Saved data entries
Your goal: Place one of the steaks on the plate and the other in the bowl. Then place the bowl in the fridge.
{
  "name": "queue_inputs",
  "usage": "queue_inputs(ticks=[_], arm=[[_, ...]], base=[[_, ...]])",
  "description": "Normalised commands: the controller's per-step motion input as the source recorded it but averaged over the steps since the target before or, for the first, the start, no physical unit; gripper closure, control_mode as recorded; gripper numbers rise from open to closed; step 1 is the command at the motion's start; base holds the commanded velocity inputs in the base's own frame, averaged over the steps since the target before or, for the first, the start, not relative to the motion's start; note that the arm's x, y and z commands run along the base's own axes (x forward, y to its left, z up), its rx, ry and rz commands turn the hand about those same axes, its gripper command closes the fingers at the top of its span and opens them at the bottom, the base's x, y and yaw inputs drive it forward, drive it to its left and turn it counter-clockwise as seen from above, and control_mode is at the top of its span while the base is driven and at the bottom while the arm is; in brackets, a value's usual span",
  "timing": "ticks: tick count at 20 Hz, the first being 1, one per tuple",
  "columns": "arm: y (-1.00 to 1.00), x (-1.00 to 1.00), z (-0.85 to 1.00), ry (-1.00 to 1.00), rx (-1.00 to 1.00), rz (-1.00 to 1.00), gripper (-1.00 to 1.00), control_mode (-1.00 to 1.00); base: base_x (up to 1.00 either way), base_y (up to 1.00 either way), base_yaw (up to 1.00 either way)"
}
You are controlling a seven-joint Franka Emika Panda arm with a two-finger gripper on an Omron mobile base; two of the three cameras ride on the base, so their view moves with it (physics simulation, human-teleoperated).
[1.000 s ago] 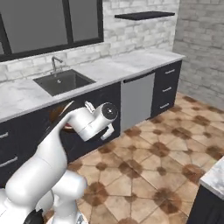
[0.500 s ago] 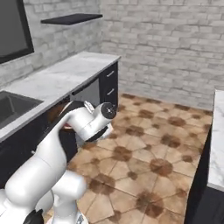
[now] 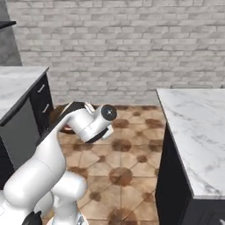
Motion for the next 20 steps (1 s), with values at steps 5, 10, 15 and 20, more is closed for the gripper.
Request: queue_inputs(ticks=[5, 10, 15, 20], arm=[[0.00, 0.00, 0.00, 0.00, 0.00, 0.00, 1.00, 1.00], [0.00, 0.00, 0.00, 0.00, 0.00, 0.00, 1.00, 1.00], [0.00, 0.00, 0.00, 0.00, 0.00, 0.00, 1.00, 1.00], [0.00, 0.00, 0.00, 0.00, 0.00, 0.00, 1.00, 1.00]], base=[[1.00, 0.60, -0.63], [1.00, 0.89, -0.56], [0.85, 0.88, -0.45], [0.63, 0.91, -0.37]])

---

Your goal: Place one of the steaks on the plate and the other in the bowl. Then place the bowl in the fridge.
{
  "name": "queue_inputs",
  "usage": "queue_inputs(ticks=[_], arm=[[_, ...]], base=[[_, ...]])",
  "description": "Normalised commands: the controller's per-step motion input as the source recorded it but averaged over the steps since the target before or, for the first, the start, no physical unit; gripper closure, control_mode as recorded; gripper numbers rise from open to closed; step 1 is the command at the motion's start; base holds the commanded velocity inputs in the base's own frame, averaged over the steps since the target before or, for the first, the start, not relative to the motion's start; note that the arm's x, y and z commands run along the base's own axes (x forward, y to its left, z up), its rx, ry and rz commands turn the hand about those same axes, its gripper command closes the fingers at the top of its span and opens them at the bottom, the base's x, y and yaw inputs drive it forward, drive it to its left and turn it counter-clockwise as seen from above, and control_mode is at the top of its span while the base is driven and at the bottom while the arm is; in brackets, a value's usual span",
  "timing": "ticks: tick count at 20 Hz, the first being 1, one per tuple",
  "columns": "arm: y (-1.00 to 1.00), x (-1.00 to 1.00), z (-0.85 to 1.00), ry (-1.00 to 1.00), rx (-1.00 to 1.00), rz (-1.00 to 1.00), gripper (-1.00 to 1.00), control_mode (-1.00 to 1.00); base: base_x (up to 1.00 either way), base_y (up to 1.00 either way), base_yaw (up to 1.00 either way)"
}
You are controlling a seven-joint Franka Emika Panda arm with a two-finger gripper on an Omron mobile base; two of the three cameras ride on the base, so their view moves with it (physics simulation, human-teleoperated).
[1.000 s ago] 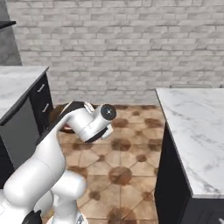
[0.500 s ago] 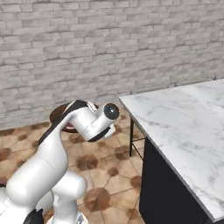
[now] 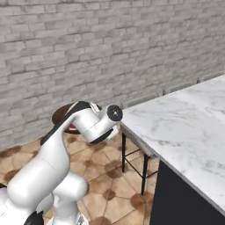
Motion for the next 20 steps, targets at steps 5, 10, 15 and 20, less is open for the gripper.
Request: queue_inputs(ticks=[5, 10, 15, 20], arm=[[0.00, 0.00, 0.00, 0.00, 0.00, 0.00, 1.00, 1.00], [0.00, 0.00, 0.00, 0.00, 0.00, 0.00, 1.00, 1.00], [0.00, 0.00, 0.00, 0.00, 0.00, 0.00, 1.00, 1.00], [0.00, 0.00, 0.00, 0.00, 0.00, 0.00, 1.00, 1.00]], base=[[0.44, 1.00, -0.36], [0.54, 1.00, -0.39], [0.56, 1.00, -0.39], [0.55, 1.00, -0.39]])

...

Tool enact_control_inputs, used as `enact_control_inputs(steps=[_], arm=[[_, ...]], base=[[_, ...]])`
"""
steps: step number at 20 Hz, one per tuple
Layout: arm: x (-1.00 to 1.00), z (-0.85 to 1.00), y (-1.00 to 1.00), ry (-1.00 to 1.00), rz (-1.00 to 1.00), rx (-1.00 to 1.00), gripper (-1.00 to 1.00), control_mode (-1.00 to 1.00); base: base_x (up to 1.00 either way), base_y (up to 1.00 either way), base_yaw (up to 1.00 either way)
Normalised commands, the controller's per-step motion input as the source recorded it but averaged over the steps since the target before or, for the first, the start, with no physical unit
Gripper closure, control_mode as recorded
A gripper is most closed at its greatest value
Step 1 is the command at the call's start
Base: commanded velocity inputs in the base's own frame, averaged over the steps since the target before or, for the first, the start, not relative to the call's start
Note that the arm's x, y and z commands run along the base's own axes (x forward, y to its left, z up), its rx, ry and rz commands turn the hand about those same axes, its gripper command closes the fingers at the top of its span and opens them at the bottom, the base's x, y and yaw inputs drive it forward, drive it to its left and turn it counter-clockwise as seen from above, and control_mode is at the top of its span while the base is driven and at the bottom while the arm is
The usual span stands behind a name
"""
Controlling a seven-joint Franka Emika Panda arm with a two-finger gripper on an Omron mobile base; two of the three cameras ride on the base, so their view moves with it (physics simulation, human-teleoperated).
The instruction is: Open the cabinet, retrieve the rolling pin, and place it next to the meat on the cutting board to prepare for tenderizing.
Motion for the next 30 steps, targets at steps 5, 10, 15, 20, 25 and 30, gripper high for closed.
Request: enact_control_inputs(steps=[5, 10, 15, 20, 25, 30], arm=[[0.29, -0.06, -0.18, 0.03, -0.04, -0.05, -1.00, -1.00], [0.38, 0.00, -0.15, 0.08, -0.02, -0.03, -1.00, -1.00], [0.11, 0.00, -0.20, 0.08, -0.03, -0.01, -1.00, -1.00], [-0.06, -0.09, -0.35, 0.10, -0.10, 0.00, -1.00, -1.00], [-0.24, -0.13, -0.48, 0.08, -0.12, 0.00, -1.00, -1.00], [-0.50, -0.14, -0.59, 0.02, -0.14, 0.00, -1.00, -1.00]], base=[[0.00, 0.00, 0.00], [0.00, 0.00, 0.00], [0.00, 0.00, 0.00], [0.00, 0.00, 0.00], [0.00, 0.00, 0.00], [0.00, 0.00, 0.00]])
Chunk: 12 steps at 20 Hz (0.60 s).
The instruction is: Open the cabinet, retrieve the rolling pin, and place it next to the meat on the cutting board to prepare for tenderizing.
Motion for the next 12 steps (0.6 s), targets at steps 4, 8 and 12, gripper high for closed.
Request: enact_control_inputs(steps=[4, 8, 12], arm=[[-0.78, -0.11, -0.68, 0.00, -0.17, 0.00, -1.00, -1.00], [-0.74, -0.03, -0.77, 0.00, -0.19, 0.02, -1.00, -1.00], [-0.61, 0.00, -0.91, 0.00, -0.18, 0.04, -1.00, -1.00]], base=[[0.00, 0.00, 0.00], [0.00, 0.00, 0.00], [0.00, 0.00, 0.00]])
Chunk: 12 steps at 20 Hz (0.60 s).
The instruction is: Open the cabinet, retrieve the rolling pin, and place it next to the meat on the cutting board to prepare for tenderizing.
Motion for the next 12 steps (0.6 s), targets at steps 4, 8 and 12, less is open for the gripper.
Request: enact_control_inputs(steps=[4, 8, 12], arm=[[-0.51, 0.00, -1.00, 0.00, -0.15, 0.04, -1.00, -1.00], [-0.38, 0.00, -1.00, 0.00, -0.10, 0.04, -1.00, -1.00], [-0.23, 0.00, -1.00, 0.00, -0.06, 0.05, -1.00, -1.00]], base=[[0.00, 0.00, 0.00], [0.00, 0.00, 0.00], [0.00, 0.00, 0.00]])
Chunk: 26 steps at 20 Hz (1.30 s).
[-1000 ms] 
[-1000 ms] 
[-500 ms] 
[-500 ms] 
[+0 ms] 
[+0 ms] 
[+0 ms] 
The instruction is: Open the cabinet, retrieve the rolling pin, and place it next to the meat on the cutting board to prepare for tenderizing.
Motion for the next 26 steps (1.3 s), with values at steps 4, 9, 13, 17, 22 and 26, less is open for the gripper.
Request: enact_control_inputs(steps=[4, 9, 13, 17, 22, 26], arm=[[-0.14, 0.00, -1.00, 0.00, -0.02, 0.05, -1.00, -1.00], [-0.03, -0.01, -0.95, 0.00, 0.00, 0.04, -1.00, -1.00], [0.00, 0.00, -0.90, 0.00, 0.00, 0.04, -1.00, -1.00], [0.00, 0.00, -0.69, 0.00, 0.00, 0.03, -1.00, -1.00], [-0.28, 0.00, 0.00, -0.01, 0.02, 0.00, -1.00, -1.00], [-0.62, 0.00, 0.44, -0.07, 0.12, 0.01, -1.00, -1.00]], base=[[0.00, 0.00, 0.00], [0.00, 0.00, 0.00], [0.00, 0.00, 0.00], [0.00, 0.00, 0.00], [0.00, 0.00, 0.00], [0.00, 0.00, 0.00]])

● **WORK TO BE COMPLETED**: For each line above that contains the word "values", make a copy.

● **RESULT**:
Motion for the next 20 steps (1 s), with values at steps 5, 10, 15 and 20, more is closed for the gripper.
Motion for the next 26 steps (1.3 s), with values at steps 4, 9, 13, 17, 22 and 26, less is open for the gripper.

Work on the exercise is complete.